## Your task:
Across the material below, count the lines that include the word "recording" and give only that count.

## Data segment:
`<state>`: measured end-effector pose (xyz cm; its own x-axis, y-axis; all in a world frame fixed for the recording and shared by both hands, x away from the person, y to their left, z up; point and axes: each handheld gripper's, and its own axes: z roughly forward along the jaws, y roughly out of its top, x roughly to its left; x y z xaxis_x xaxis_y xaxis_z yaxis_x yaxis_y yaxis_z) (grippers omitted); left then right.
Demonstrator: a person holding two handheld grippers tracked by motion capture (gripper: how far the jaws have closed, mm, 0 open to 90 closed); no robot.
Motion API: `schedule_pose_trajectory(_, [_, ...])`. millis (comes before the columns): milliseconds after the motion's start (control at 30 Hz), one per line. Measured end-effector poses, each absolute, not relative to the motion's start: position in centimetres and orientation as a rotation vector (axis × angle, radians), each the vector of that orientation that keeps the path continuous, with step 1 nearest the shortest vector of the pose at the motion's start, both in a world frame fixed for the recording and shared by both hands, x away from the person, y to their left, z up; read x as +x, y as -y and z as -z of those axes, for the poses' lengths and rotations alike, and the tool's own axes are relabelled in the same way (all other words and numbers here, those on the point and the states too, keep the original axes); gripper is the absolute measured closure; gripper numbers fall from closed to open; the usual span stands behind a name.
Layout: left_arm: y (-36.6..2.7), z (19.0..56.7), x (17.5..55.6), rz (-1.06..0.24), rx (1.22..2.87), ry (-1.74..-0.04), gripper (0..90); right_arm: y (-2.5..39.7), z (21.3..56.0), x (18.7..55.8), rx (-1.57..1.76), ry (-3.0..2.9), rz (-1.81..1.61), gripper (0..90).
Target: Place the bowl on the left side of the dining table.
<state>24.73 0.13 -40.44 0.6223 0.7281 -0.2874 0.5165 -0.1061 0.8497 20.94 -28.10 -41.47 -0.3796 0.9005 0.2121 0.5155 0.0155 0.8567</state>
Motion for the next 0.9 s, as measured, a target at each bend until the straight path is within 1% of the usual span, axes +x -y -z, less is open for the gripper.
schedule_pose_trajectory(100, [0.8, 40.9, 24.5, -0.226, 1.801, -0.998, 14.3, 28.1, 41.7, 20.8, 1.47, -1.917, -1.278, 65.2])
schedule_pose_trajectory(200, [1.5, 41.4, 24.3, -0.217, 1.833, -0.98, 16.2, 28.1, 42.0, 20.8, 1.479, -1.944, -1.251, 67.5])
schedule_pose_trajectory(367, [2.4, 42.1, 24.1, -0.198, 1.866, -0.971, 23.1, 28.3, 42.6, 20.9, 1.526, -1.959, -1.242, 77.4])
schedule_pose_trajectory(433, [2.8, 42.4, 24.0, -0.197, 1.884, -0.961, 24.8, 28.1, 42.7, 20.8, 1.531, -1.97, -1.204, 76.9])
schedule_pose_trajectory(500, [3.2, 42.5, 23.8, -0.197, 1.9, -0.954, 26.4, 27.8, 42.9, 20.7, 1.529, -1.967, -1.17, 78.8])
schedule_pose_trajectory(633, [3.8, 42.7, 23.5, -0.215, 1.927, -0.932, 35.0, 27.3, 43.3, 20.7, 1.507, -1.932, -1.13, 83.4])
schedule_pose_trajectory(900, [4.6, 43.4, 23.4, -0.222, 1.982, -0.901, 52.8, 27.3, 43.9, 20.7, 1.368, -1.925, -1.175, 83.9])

## Exercise result:
2